No colon! No colon in the movie title! Rejoice!
First, regarding the series as a whole, I generally like the films; the beautiful martial arts and Hong Kong gun-fu, bullet time, pushing of effects past breaking point, the outfits, the pervy clubs with the crunching industrial techno take Tech Noir up to a new level, the green tint (I love the palette so much I actually wear green tinted sunglasses; though that is pre-Matrix), the pick'n'mix from the very best sci-fi, the idea that all is an electronic dream; a Gibsonian, though not a consensual hallucination, but an invisible virtual prison.
(In fact, I love William Gibson, but the film adaptations of his novels are terrible.
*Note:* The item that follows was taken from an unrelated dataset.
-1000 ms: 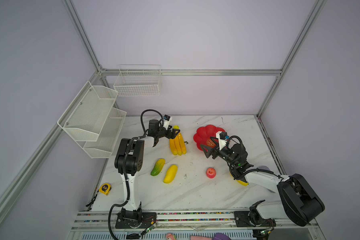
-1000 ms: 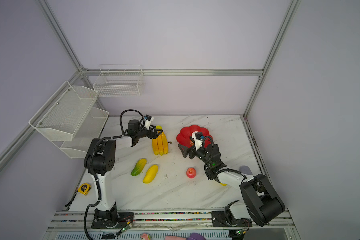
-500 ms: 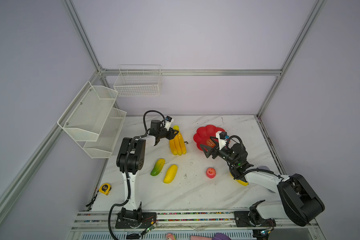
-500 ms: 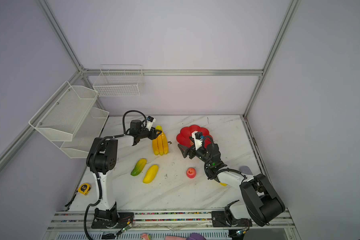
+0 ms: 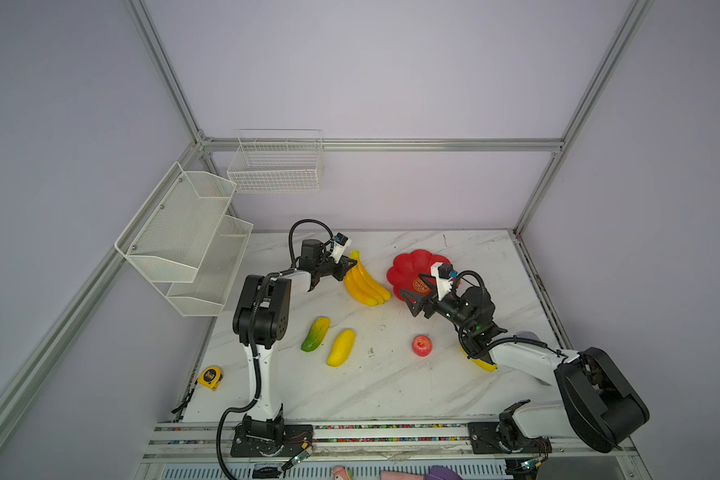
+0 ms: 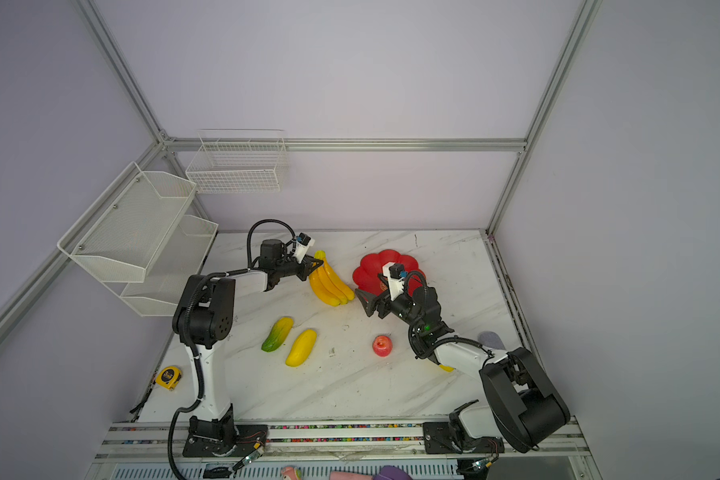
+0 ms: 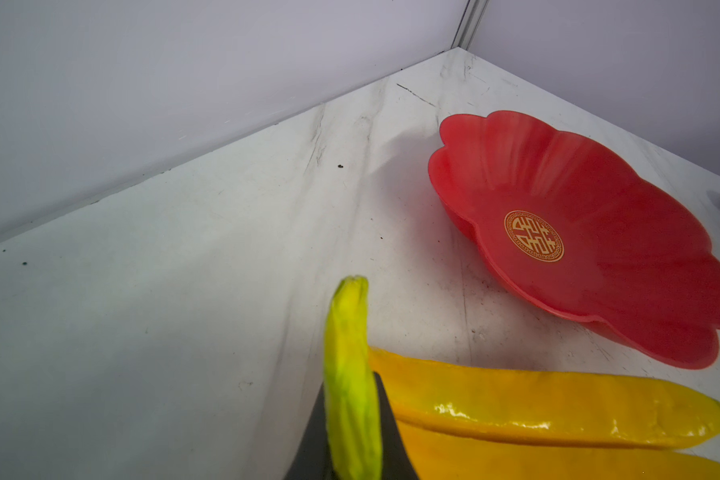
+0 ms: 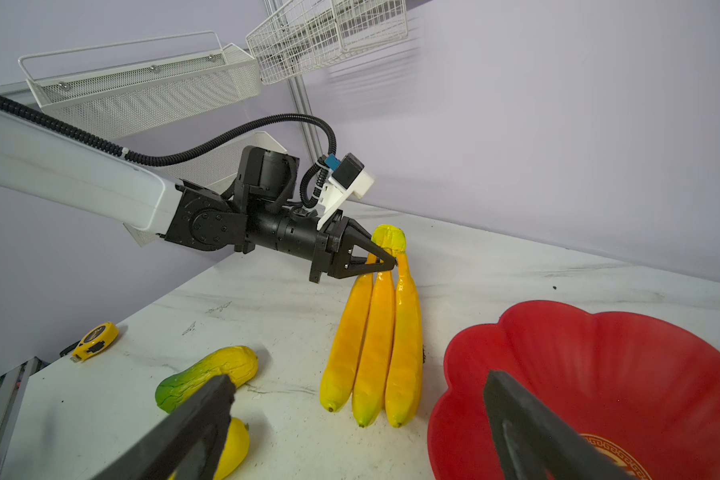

Whereas, while The Matrix series may be an entirely different canon, it neatly encompasses the feeling I get consuming from the general cyberpunk corpus).
In a word, The Matrix movies are cool; cool enough that I know of two old acquaintances who paid over the odds for a Nokia Matrix-style phone after seeing the movie.
Regarding the cast, I enjoyed Yahya Abdul-Mateen II's sort-of Morpheus, though it did not make me miss Lawrence Fishburne any less. I also really liked Jessica Henwick's charismatic and gallant Captain Bugs.
That's the good, here comes the bad.
I lost track of the story. First, it is vitally important that Trinity must not be rescued. Then it is vitally important that she should be rescued.
Balding Neo in the mirror and old Neo failing to fly was funny, but some of the other jokes fall very flat indeed. The meta humour, to the point of knocking down the fourth wall for laughs wasn't funny at all. It was an obviously a passive aggressive attempt to insult the critics and fanbase in advance of negative reviews that they must have known were coming.
The Analyst, Neil Patrick Harris, is supposed to be funny and annoying. He only succeeds in being highly irritating. There is no gravitas present, as there was with the pompous Architect.
It as depressing as the old films in a way that isn't the fault of the creators, this is dystopian fiction after-all, but it sucks that even the new human city, Io, is still underground.
It's long, boring, and silly. I partially blame David Mitchell, the co-writer. He's the novelist who wrote Cloud Atlas; one of the few Wachowski films I actively hate (I even like Speed Racer, so that means something coming from me).
As far as I'm concerned, the Matrix ended with Revolutions. If you are a fan of the Matrix series, by all means see Resurrections for a sense of completion, but if you're like me, you might not feel a warm a glow of nostalgia.